**Task statement:**
Scan the records for "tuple". Report each line that includes it.

---+---

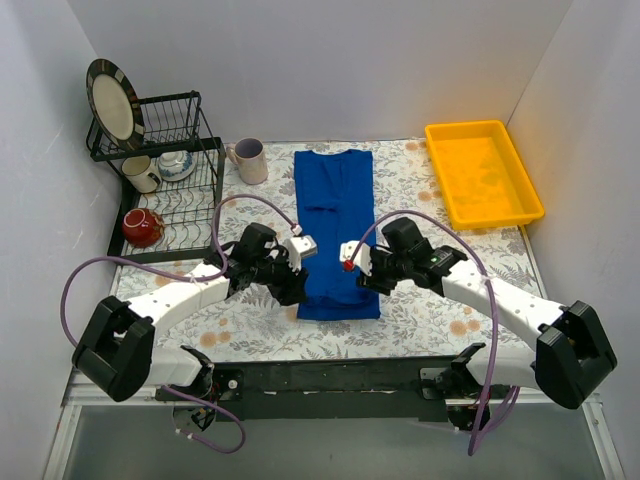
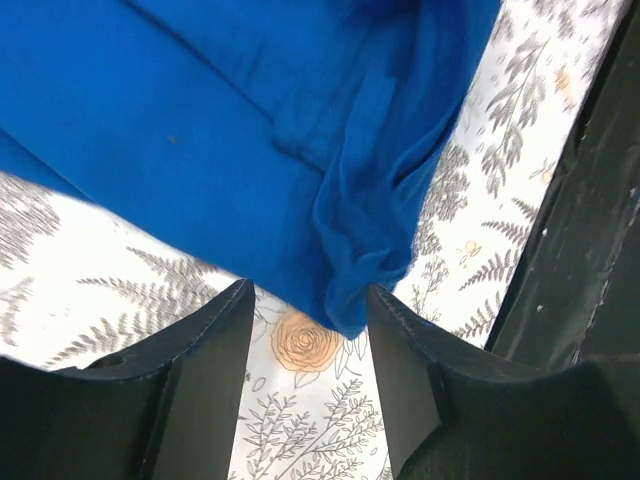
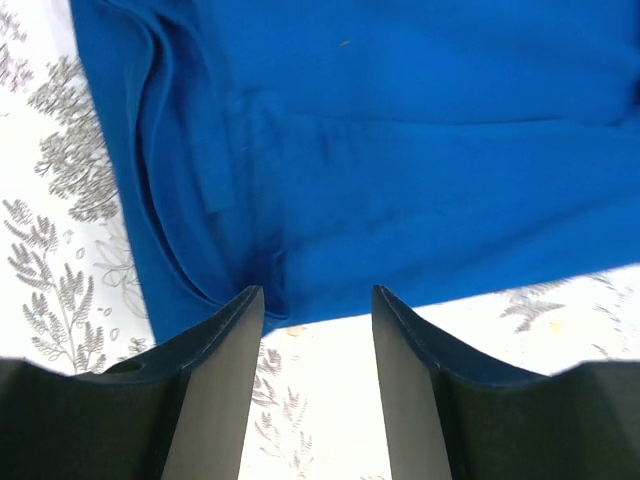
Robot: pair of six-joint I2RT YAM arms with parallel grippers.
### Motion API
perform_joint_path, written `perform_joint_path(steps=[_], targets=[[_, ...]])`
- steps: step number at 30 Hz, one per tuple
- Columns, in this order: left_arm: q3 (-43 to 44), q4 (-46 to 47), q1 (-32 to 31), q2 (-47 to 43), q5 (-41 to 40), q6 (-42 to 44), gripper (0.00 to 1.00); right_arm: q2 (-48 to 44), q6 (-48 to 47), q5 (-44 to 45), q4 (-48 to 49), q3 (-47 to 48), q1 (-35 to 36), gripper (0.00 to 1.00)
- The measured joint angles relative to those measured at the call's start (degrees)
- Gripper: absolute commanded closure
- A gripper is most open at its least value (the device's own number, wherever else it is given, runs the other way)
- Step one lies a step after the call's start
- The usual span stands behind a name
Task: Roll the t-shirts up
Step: Roll the T-shirt to the center of the board.
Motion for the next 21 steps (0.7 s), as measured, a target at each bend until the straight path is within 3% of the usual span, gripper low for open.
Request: perform_joint_path(steps=[5,10,16,21], targets=[[4.2,-3.0,0.2,-2.0,4.0,2.5,0.59,-3.1,1.4,0.9,-0.9,1.2,0.0,0.51],[4.8,-5.3,0.1,-2.2,9.2,3.8,0.78,-3.4,1.6,-1.3,-4.0,1.2,0.0,0.6],[4.7,-5.9,0.1,-0.5,14.4,4.7,0.77,-3.0,1.3,-4.0,-5.6,0.6,0.0,0.63],[4.7,-5.8,0.1,5.9,15.3,6.5,0.84,-1.5,1.4,-5.6,-5.5,0.6,0.0,0.64]])
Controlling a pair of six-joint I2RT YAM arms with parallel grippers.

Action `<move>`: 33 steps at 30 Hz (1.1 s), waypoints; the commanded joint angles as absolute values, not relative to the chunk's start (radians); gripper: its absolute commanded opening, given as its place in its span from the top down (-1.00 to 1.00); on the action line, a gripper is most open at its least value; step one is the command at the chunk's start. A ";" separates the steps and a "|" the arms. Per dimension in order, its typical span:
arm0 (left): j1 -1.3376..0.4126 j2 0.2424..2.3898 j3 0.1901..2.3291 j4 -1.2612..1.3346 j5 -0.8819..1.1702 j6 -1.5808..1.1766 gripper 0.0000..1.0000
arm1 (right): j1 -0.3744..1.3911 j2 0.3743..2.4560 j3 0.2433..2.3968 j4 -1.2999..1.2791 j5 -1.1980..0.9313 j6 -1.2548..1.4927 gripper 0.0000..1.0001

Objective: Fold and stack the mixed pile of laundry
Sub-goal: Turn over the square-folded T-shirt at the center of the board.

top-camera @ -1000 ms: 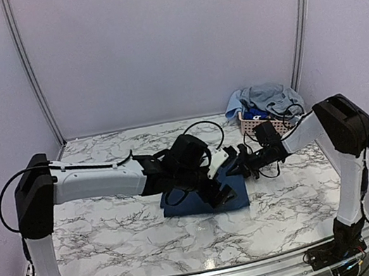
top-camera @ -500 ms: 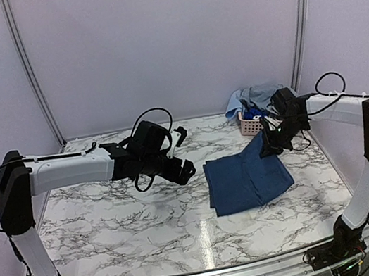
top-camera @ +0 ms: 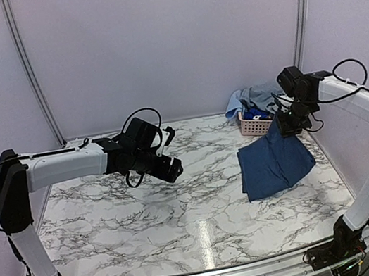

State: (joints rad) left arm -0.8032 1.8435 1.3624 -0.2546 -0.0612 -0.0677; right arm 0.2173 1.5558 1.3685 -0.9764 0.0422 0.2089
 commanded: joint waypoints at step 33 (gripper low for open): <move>-0.499 1.542 1.155 -0.272 0.118 -0.353 -0.98 | 0.737 2.145 2.106 -0.814 -0.570 0.380 -0.38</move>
State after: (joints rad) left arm -0.5190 1.5963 1.1847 -0.3401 0.0162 -0.2745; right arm 0.8150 2.2803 2.0869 -1.0012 -0.3450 0.3573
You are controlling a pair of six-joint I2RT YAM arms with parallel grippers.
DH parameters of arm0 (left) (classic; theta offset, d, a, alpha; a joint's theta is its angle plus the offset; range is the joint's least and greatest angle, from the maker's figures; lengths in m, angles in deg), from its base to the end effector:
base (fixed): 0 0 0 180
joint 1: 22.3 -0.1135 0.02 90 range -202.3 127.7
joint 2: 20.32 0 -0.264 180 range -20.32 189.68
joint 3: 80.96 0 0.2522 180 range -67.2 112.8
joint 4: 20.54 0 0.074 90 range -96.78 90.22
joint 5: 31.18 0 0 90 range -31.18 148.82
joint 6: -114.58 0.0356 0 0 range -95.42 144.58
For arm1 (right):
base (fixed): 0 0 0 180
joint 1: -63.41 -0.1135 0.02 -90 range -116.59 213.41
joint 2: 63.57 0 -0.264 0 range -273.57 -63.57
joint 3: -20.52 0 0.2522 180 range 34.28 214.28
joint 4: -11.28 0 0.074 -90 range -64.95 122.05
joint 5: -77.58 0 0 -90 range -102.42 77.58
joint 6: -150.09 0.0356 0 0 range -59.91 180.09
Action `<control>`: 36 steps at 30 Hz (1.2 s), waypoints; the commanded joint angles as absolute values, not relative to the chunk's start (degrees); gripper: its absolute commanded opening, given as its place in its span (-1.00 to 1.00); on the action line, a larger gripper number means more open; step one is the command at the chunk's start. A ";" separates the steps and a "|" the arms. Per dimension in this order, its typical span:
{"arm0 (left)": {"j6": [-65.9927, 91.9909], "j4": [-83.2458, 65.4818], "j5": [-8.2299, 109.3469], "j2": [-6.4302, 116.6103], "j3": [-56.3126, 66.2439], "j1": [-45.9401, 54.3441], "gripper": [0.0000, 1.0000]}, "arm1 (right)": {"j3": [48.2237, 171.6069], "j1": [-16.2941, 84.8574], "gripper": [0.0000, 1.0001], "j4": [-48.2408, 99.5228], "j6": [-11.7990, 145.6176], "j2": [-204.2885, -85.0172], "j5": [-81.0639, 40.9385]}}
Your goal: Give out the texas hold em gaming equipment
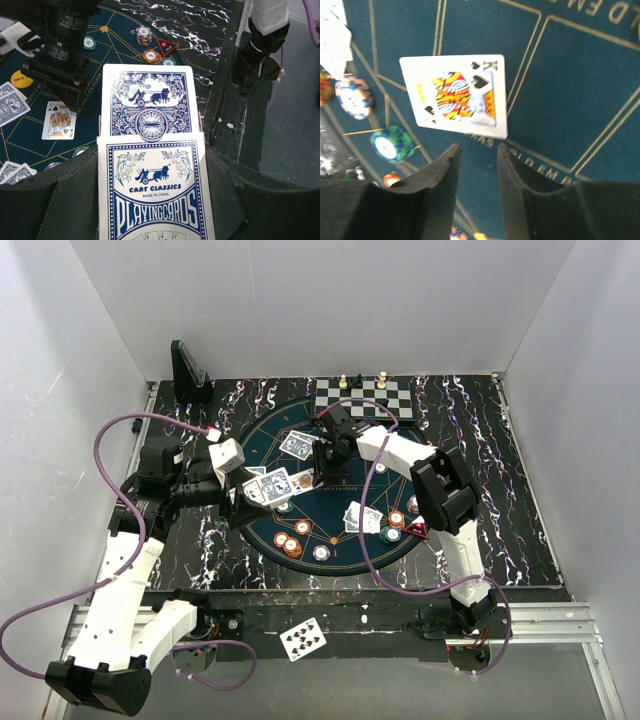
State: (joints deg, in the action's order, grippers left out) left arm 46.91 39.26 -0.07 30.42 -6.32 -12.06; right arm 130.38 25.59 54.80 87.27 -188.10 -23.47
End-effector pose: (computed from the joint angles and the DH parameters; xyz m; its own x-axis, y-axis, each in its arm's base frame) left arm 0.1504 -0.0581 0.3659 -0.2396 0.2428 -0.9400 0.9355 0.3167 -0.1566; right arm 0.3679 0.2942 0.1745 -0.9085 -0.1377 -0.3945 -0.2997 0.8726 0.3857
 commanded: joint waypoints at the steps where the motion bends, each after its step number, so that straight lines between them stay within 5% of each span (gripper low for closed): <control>1: 47.78 37.70 -0.15 31.01 -7.26 -12.19 -1.00 | 132.63 26.49 0.02 59.05 89.88 -175.84 -28.92; 5: 48.48 37.43 -0.68 31.45 -7.17 -12.19 -1.00 | 129.56 27.19 0.63 60.64 93.92 -163.53 -32.27; 15: 50.77 38.49 -0.51 31.54 -7.53 -12.28 -1.00 | 113.48 30.54 0.74 39.05 110.36 -145.85 -54.95; 36: 49.54 36.29 -0.24 32.86 -6.21 -12.28 -1.00 | 120.33 19.47 0.74 36.65 111.94 -156.65 -57.42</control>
State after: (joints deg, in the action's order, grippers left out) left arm 49.83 38.24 0.23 32.87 -6.87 -12.06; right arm 117.96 20.41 39.70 110.14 -155.38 -56.56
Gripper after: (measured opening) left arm 0.654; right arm 0.886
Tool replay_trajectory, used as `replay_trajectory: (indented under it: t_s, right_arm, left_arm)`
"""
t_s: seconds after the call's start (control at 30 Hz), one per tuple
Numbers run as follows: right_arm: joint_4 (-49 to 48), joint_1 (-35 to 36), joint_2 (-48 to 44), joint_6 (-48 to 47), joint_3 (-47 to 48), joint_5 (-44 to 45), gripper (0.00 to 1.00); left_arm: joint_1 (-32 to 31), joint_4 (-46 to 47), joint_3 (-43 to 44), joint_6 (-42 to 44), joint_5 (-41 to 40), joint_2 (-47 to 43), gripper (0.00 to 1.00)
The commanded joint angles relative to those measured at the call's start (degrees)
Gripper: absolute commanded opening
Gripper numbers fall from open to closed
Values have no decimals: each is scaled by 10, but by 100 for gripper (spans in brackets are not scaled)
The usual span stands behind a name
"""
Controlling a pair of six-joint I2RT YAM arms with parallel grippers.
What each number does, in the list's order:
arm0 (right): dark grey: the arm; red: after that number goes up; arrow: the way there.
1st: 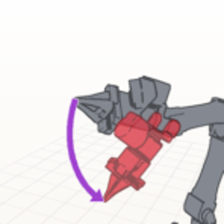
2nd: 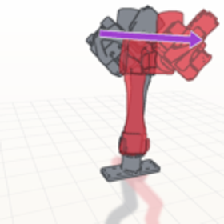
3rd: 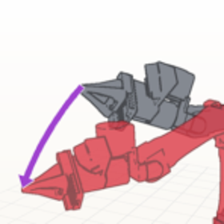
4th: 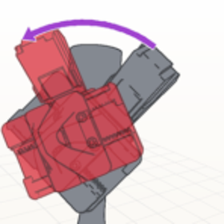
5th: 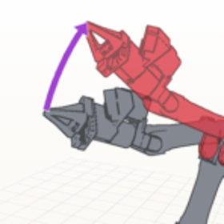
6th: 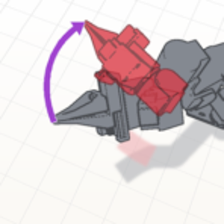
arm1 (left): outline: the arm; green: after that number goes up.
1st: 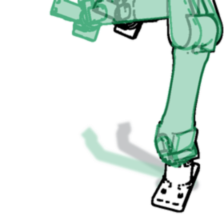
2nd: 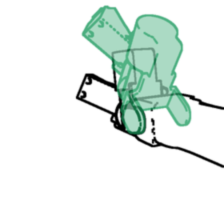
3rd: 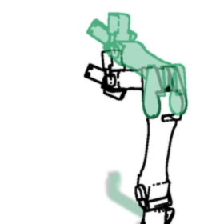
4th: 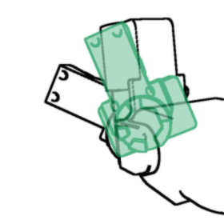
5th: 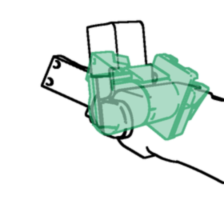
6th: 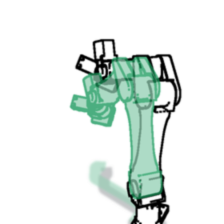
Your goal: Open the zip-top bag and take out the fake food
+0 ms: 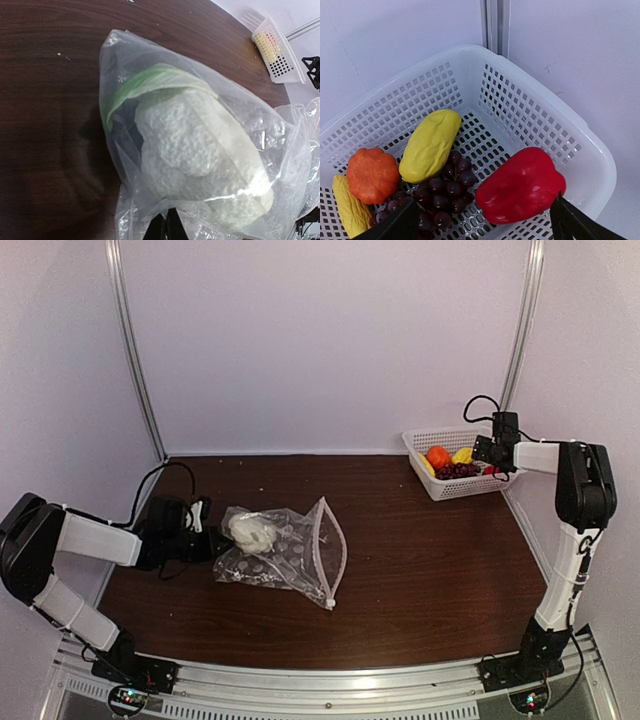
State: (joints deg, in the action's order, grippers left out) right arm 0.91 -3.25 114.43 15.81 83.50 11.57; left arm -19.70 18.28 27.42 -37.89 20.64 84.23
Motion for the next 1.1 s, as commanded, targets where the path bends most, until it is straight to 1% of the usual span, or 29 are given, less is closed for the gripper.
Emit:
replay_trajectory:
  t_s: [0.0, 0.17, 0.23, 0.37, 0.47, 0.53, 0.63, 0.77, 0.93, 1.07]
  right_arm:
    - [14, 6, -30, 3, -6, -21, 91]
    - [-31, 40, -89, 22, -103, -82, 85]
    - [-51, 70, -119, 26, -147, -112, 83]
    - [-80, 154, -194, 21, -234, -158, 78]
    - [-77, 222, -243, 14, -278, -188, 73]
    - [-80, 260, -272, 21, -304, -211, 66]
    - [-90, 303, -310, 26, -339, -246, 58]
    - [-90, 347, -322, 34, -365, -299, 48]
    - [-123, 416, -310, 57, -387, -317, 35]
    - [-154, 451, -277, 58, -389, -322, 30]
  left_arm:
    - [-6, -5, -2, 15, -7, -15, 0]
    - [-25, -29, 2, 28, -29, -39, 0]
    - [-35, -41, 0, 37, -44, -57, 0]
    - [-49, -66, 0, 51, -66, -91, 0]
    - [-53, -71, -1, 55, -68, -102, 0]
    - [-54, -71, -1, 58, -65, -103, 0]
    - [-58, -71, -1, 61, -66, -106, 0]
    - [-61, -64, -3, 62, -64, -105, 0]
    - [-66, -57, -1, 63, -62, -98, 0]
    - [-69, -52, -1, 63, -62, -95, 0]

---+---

**Result:**
- steps: step number at 30 Hz, one per tuple
t_s: seconds after the call's start (control at 30 Hz), one per tuple

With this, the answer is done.